**TASK ITEM:**
The first line of the entries is where the copy starts and the line with "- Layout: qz" is where it ends; set down each line exactly, both ends included, and drop pictures.

**RECORDS TO PROCESS:**
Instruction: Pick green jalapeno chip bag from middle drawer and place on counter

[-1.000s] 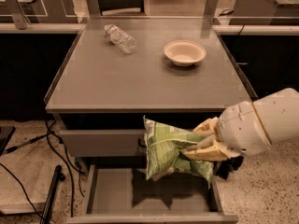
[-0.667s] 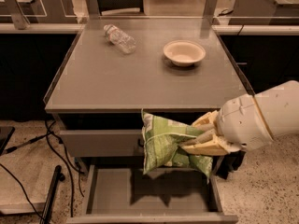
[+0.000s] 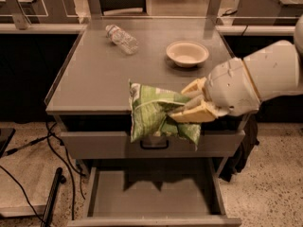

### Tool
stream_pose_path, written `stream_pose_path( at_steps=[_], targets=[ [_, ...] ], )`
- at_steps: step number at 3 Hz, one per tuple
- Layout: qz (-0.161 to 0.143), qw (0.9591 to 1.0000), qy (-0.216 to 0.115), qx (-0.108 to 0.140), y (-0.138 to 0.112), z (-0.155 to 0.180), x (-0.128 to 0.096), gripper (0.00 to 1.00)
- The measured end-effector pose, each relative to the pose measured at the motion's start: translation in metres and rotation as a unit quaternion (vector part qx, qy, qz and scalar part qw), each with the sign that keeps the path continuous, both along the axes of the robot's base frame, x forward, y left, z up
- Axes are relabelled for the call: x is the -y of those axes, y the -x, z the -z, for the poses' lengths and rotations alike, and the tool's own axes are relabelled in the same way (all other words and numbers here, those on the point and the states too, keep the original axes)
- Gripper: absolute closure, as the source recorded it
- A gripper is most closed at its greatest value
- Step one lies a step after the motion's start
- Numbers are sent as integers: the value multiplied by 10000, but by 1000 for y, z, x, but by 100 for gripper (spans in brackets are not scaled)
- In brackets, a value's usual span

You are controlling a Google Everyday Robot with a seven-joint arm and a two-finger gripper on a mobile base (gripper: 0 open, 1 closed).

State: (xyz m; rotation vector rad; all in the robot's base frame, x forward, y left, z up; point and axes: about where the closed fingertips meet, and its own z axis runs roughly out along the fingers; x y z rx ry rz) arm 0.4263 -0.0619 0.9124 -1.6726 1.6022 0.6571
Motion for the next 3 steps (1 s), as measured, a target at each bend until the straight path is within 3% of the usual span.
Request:
stream_pose_path(
  at_steps=[3],
  targets=[
    [-66, 9985, -153, 522, -116, -14, -42, 100]
  ],
)
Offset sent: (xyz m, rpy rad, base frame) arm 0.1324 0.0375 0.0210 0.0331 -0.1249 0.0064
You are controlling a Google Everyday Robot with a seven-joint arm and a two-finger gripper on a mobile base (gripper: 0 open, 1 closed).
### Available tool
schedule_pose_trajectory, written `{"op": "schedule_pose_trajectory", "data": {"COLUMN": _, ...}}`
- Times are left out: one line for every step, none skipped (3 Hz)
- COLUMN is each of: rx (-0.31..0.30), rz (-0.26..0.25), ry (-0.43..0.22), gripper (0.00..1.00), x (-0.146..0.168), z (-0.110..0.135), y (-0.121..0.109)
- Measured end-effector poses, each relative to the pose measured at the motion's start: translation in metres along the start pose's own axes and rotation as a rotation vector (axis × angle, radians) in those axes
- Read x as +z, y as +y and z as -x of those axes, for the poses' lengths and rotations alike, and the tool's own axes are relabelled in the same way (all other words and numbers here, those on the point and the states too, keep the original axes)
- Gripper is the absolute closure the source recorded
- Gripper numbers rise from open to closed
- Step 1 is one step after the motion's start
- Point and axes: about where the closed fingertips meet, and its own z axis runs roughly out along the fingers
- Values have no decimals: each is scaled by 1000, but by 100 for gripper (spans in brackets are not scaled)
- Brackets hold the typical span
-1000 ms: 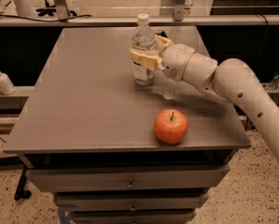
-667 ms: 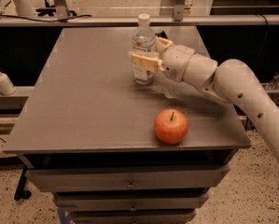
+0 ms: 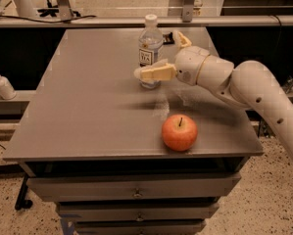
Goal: Place blue plastic bottle upright
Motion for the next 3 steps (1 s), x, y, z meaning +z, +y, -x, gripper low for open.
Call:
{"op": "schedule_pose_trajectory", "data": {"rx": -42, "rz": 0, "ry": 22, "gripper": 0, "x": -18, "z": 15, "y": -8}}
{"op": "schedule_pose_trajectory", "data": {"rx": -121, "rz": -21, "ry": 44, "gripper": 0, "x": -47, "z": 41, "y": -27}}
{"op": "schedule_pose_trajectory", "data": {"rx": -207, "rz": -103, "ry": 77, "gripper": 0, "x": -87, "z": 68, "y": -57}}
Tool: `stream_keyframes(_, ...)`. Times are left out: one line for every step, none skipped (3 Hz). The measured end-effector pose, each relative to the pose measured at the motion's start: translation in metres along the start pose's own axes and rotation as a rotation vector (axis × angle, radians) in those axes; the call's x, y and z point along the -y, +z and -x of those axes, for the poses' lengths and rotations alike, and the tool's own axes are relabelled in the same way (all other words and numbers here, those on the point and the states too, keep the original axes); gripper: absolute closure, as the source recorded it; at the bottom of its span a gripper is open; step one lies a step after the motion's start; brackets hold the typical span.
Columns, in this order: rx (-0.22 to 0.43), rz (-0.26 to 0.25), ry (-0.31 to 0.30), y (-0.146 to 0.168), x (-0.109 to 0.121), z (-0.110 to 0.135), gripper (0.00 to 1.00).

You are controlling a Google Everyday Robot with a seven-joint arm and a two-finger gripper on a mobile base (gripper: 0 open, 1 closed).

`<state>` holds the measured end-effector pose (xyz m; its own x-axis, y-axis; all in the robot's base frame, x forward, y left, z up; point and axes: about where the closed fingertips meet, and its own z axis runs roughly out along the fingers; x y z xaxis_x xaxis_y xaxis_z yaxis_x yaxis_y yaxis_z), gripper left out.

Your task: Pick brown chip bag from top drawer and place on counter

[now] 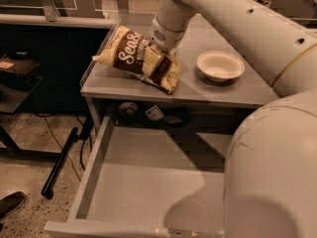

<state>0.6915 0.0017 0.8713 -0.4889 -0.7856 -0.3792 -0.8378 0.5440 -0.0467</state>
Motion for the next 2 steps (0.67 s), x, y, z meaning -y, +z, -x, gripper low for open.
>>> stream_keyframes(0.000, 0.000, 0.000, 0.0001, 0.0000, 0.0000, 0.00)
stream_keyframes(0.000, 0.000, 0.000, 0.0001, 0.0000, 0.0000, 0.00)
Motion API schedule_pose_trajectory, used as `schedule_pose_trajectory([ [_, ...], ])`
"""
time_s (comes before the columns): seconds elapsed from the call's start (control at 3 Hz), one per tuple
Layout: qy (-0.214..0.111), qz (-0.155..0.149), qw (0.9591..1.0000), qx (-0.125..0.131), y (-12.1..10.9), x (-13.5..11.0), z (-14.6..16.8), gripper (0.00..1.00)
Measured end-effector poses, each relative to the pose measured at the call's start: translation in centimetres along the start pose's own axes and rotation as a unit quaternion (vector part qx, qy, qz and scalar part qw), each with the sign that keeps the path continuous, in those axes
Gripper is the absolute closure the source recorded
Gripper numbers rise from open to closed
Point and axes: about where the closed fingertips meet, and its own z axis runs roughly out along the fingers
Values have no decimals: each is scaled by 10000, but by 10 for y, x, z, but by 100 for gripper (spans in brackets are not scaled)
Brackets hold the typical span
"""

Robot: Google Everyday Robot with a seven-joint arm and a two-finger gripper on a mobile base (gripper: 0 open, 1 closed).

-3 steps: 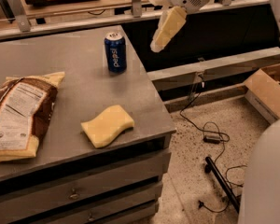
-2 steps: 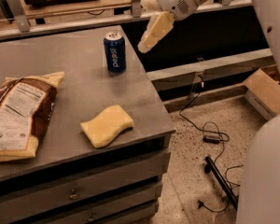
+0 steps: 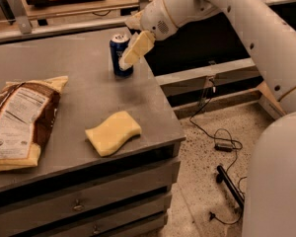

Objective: Pick pepsi can

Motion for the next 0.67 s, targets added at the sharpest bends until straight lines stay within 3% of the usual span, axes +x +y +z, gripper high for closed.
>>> schedule_pose_trajectory([
  [0.33,51,133,9999,-70,-2,7,40,0],
  [0.67,50,133,9999,-71,-2,7,40,0],
])
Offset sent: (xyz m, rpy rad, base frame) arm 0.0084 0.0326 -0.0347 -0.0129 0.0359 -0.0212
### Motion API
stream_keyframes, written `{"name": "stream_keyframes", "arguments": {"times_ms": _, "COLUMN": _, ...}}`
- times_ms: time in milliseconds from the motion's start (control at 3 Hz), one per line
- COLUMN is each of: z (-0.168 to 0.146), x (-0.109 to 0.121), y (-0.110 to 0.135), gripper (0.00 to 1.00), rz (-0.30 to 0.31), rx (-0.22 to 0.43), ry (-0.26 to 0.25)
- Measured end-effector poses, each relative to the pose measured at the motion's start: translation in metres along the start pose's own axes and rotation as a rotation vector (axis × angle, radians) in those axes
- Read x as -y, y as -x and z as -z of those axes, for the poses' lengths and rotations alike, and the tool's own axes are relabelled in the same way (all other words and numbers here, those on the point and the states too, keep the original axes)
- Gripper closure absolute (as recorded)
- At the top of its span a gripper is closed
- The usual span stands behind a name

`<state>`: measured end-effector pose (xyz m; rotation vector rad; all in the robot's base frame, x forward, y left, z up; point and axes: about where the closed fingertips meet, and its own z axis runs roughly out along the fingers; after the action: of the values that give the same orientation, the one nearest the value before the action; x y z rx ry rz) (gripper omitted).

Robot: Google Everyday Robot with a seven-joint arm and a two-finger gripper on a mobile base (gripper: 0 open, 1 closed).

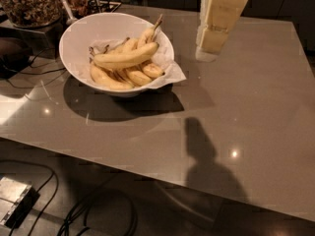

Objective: Pick banana from white bowl

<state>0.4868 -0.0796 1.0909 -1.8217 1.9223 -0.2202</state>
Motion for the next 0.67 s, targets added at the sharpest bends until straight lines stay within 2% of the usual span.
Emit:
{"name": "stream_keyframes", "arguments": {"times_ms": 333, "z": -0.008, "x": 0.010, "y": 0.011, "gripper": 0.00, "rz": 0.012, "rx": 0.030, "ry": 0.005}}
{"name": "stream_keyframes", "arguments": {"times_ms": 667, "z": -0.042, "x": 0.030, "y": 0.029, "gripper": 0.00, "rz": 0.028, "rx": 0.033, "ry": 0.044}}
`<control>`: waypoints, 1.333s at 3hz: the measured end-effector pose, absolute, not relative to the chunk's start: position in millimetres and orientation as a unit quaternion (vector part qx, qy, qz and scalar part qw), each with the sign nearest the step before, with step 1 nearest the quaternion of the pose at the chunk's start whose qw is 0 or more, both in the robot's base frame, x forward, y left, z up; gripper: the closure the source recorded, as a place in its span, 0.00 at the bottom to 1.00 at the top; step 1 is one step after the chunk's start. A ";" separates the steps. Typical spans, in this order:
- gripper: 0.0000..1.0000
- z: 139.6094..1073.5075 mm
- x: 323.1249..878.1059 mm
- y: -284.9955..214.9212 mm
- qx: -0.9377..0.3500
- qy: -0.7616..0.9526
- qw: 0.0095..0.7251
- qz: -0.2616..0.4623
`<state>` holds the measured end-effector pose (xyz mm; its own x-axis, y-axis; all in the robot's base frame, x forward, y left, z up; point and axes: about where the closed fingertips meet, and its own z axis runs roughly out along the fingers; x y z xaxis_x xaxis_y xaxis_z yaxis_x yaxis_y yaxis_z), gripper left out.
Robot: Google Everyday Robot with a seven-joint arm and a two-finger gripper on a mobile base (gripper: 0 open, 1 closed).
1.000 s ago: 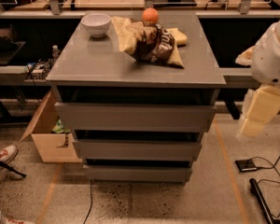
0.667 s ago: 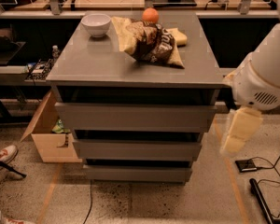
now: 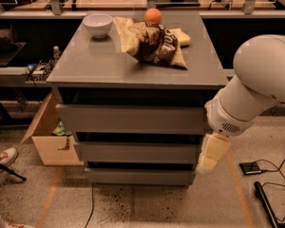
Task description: Open top drawer
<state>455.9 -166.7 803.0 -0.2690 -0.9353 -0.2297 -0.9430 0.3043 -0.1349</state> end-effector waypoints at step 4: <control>0.00 733.8 564.3 -124.9 -0.638 0.737 0.221 -0.002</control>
Offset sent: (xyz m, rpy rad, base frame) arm 0.0837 0.0281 -0.0623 0.0200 -0.1407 0.1326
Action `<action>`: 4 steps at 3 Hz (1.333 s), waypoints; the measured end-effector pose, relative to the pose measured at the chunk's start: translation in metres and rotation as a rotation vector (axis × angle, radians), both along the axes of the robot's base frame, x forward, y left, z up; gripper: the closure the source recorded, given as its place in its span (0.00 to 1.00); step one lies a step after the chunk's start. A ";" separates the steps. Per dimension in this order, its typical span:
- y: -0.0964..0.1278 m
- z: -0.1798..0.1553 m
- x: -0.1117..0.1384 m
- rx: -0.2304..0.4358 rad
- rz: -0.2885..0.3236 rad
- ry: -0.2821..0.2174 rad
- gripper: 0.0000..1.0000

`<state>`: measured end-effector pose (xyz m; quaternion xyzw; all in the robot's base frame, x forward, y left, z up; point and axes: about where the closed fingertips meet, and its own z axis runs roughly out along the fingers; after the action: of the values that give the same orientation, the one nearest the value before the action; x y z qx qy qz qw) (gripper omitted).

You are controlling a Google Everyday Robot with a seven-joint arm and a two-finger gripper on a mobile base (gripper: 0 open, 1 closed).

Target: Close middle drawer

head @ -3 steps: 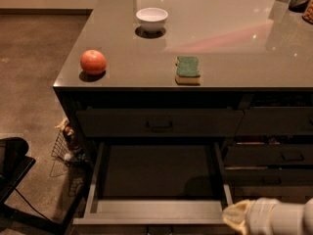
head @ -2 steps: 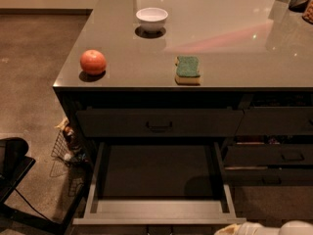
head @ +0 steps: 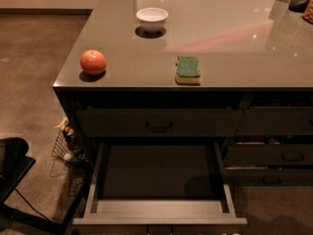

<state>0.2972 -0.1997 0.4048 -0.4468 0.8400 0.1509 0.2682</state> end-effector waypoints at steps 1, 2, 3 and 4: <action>0.014 -0.030 0.027 0.057 0.036 -0.018 1.00; 0.026 -0.036 0.060 0.080 0.078 -0.051 1.00; 0.026 -0.036 0.059 0.080 0.078 -0.051 1.00; 0.042 -0.026 0.102 0.076 0.135 -0.101 1.00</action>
Offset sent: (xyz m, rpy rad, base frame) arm 0.1184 0.0431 -0.0426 0.1108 -0.1126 0.1464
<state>0.3993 -0.1574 0.3792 -0.4990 0.7870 0.1778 0.3162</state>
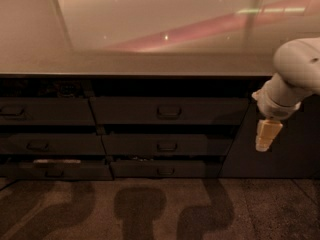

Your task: Open top drawer

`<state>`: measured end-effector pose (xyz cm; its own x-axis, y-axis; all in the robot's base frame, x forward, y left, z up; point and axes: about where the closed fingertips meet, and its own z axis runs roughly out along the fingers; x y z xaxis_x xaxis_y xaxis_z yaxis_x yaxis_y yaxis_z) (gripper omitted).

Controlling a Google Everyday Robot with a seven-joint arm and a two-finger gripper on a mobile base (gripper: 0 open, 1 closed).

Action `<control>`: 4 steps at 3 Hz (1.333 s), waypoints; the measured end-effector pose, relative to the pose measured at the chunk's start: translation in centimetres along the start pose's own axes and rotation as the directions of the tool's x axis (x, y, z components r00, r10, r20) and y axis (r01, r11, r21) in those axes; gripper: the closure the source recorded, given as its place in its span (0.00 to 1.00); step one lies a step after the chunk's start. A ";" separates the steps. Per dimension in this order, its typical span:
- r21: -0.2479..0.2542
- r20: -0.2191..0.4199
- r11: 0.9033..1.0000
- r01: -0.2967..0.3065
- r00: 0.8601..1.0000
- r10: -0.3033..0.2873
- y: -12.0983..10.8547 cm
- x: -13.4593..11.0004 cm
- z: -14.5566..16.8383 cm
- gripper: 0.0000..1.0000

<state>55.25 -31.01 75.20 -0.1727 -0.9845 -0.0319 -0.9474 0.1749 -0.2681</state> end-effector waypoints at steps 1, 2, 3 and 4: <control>-0.015 -0.126 1.000 -0.019 0.992 0.017 -2.6 0.6 3.2 0.00; -0.054 -0.182 0.998 -0.025 0.983 0.014 -4.4 0.8 5.9 0.00; -0.057 -0.182 0.998 -0.025 0.983 0.014 -4.6 0.8 6.2 0.00; -0.081 -0.097 0.997 -0.004 0.995 -0.004 -4.3 0.9 6.1 0.00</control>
Offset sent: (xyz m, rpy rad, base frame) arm 0.0875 -0.0223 -0.0652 -0.2107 0.1378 -0.0788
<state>60.82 -32.72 70.50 -0.1938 -0.9791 0.0623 -0.9656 0.1791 -0.1887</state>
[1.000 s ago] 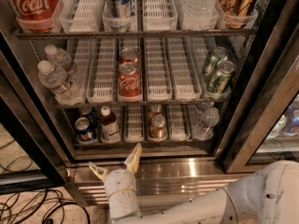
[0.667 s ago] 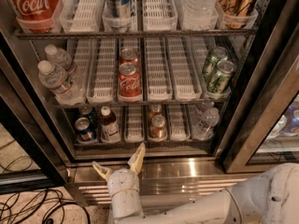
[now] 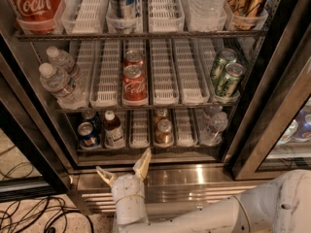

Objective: Pick blue plastic bottle from bottom shelf of fridge

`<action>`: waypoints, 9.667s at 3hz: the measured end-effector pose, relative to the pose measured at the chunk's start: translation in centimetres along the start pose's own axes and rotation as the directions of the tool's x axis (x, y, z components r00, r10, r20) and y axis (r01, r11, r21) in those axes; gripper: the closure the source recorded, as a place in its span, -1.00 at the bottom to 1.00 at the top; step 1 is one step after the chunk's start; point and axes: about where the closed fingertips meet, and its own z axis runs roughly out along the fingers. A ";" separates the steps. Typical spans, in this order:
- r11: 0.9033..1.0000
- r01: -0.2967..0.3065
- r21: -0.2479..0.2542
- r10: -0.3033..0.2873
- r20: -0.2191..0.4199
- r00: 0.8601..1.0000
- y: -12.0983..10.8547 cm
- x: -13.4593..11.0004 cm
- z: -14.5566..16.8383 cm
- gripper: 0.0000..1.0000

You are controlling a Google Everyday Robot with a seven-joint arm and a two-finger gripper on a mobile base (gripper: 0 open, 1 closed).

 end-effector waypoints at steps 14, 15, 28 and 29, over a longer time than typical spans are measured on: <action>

**ANSWER TO THIS PROBLEM:**
Instruction: Pick green jalapeno chip bag from middle drawer and place on counter

[-1.000s] 
[-0.667s] 
[+0.000s] 

### Tool
stream_pose_path, written `stream_pose_path( at_steps=[_], targets=[ [_, ...] ], )`
- at_steps: step number at 3 Hz, one per tuple
- Layout: qz (-0.161 to 0.143), qw (0.9591 to 1.0000), qy (-0.216 to 0.115), qx (-0.108 to 0.140), y (-0.138 to 0.112), z (-0.155 to 0.180), x (-0.128 to 0.096), gripper (0.00 to 1.00)

Work on the exercise is now finished.